Ideale di perfezione.

Il dialogo è “costitutivo” dell’essere. Sì al dialogo, no al monologo. Solitudine sì, isolamento no. Gli altri sono parte di noi. L’eresia di oggi è l’individualismo.

L’uomo è una persona, non un individuo.

Il dialogo non è un lusso, è essenziale.

Il dialogo religioso è un dialogo in profondità. Le religioni hanno voluto prendere il monopolio: “Il mio Dio è meglio del tuo”. Ma non esiste dialogo in questo modo.

“Ho bisogno di te per conoscermi”,il dialogo è un arricchimento reciproco. Cooperazione per realizzarci a vicenda. Non ho mai pensato di rinunciare alla mia identità cattolica. Ho studiato i Veda, ho fatto pellegrinaggi.


Induismo, non ha nome, non ha essenza, ha un’esistenza. Sono pratiche. Un materialista, un ateo può essere induista.

Religione: mi relaziono con gli altri, con il mondo intero, con il cosmo. Parte dell’avventura cosmica.

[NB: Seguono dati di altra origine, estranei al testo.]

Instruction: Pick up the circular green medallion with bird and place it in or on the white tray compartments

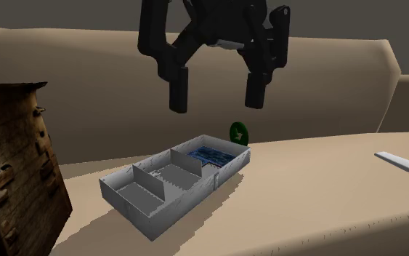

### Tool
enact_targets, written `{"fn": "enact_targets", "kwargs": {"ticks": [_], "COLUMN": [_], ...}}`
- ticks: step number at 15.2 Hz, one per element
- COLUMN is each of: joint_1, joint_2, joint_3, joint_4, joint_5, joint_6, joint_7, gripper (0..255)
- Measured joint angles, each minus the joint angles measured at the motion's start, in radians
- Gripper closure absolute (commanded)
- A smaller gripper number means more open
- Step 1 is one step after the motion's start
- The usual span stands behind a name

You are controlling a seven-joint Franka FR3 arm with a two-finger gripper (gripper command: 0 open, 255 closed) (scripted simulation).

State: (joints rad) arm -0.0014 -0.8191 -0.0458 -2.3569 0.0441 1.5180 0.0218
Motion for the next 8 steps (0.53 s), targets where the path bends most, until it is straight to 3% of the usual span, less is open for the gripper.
{"fn": "enact_targets", "kwargs": {"ticks": [8], "joint_1": [-0.027], "joint_2": [0.175], "joint_3": [-0.080], "joint_4": [0.054], "joint_5": [-0.054], "joint_6": [0.115], "joint_7": [-0.079], "gripper": [0]}}
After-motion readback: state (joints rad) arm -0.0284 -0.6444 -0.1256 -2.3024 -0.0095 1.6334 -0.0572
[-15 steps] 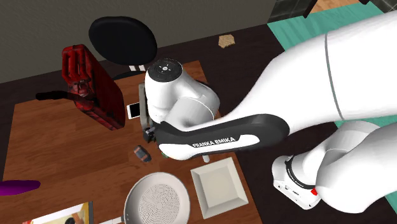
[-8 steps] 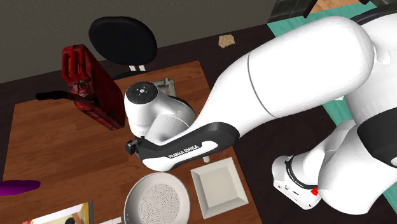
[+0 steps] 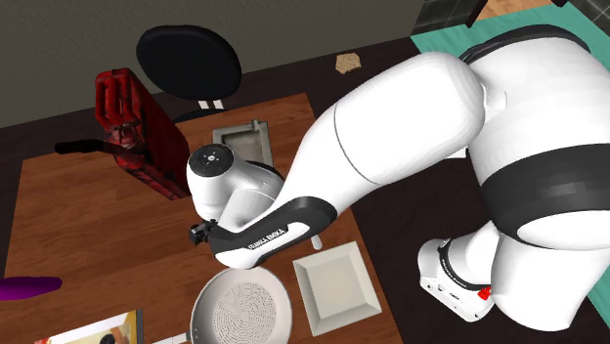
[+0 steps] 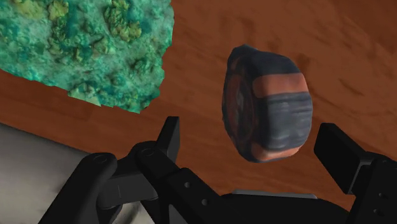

Dio, sconosciuto, indecifrabile. Senza catene. Ti sostiene e ti lascia libero.

Religioni: progetto di salvezza, libertà, pace, verità ecc. Sono progetti di salvezza. Cosa posso fare per raggiungere la vita eterna?, chiese un seguace ad Ananda Moy Ma. ”Lascia tutto e seguimi,”, rispose la mistica indiana.

Fede: apertura esistenziale a tutto. L’atto di fede ti salva. Gesù disse: “La tua fede ti ha salvato”. Sei aperto e ti lasci fecondare. La Fede non è una credenza. Con la testa cerco di esprimere la mia fede, con il mio linguaggio. Alcune credenze hanno radici, tradizioni. Non è fede in qualcosa, altrimenti è idolatria. La fede non ha oggetto.